Giving peace a chance
For every Paris Hilton or Lindsay Lohan, there’s a Brangelina, a U2 and other stars who make celebrityhood worth its weight in box-office gold. You need not look too far in finding their counterparts elsewhere. They’re right in our midst.
Billy Crawford, Jay-R, Iya Villania, Miguel Escueta and Kris Lawrence — ALV talents all — are not adopting babies or giving a fortune to help various causes. But they’re giving something just as precious — time — to make this world yes, a more bearable place to live in.
For starters, they will perform at the first leg of the Global Peace Festival Philippines 2008, which wraps up today at the Lim Ket Kai parking area in Cagayan de Oro City.
Opening festivities start today at 3 p.m., which also happens to be the celebration of the United Nations International Day of Peace.
The annual event, in Martin Luther King III’s words, aims at “changing the future for all the world’s children, humanity’s most precious resource.” The Universal Peace Federation, the guiding force behind the festival, started the ball rolling years ago, when Dr. Hyun Jin Moon founded the Global Peace Festival.
Since then, the cry for peace, especially for children, has been heard far and near, getting support from the likes of former AFP Chief of Staff Hermogenes Esperon Jr., former Speaker Joe de Venecia and former senator Joey Lina among others.
Billy, Iya, Jay-R, Miguel and Kris have heard the cry, too. And they’re not folding their arms and letting others do the work for them. They want to go right where the action is: War-torn Mindanao. They will bring music and cheer to children living in places of armed conflict and raise funds for them.
Jay-R is willing to write a song for peace to emphasize the cause. Miguel says all he needs is a bullet-proof vest and he’ll go up on stage and strum his guitar even in the middle of the battlefield.
Helping, after all, is nothing new to them. Billy has joined Virlanie Foundation and winced as he stared at depravity among streetchildren in the eye. Iya and Miguel proclaim an all-out battle against drug abuse under foundations they have chosen to serve. Kris plays basketball, not so much for the screaming female fans, but to help build a church under Gawad Kalinga.

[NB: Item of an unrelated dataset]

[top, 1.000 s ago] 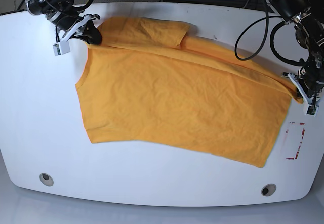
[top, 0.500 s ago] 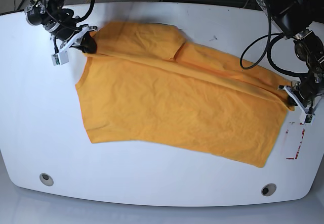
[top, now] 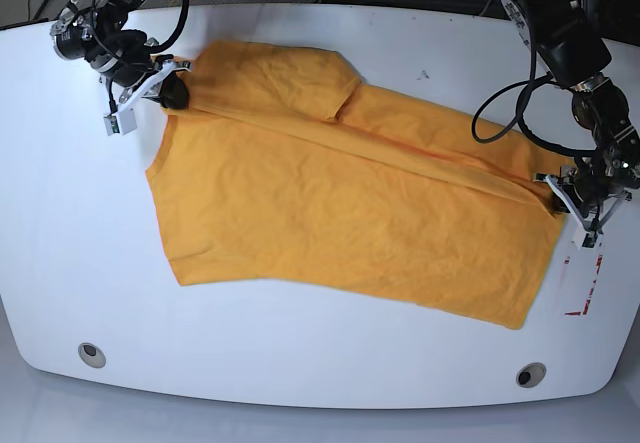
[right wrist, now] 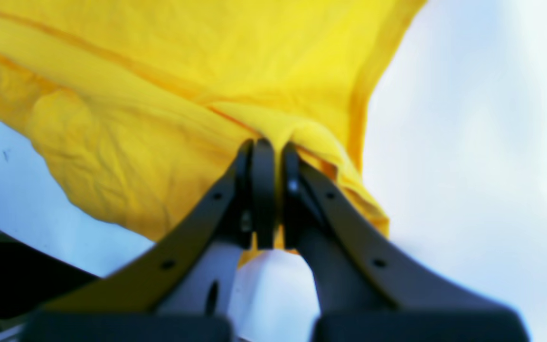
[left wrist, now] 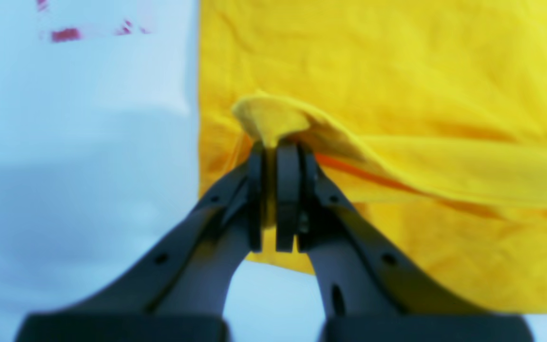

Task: Layout the t-shirt on the table in an organized manner, then fold the t-shirt properly
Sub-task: 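Lift the shirt edge with both grippers and fold it over the shirt, then release the left gripper and regrasp the shirt with the right gripper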

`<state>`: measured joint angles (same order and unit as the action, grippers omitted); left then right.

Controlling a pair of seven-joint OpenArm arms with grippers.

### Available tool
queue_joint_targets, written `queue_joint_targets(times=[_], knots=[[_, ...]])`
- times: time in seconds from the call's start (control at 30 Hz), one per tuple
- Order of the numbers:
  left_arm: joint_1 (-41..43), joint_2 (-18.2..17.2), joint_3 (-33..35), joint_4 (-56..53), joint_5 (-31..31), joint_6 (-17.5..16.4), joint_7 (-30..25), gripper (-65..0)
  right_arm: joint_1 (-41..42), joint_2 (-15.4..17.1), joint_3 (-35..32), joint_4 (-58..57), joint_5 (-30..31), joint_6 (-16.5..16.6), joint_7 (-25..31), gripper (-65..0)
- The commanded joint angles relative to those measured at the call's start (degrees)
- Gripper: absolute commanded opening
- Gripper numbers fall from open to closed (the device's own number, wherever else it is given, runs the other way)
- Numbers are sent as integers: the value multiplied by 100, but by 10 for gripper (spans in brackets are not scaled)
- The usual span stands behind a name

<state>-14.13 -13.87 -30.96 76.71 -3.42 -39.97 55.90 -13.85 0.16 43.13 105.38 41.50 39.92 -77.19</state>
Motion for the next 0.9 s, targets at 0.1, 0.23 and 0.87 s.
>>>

For them, role modeling is not just passing fancy. It is a passion.
“What’s important is how I carry myself as a role model,” says Iya. “To be in the middle of conflict (e.g. Mindanao) is to feel the importance of having peace and making a difference.”
She and Jay-R are rolling up their sleeves and sitting down together for a duet album that contains positive songs promoting peace. The album, which Jay-R will produce, will include songs he himself wrote, along with that of Iya’s.
Come Christmastime, Jay-R takes his social consciousness stance a step further by releasing an album for the benefit of the GMA Kapuso Foundation.
“I’m also trying to organize a foundation that will promote environmental awareness,” he reveals.
It comes as no surprise that he and fellow ALV talents will join succeeding Global Peace Festival efforts in Iloilo, Cabanatuan, Baguio, Dumaguete, Trece Martirez, Antipolo, Roxas City, Ozamis and Urdaneta. All these will wind up in a grand finale at the Quirino Grandstand on Dec. 9 to 12. The rally is expected to draw a mammoth crowd of two million people, led by government officials, interfaith leaders, the youth and ALV artists, of course.
“I’m willing to travel around the world to promote peace,” volunteers Billy. He actually can, what with all that traveling he does in France, Manila and the US as host and in-demand singer-recording artist.
For Billy, and the rest of his like-minded artist-friends, singing and dancing has never been this fulfilling.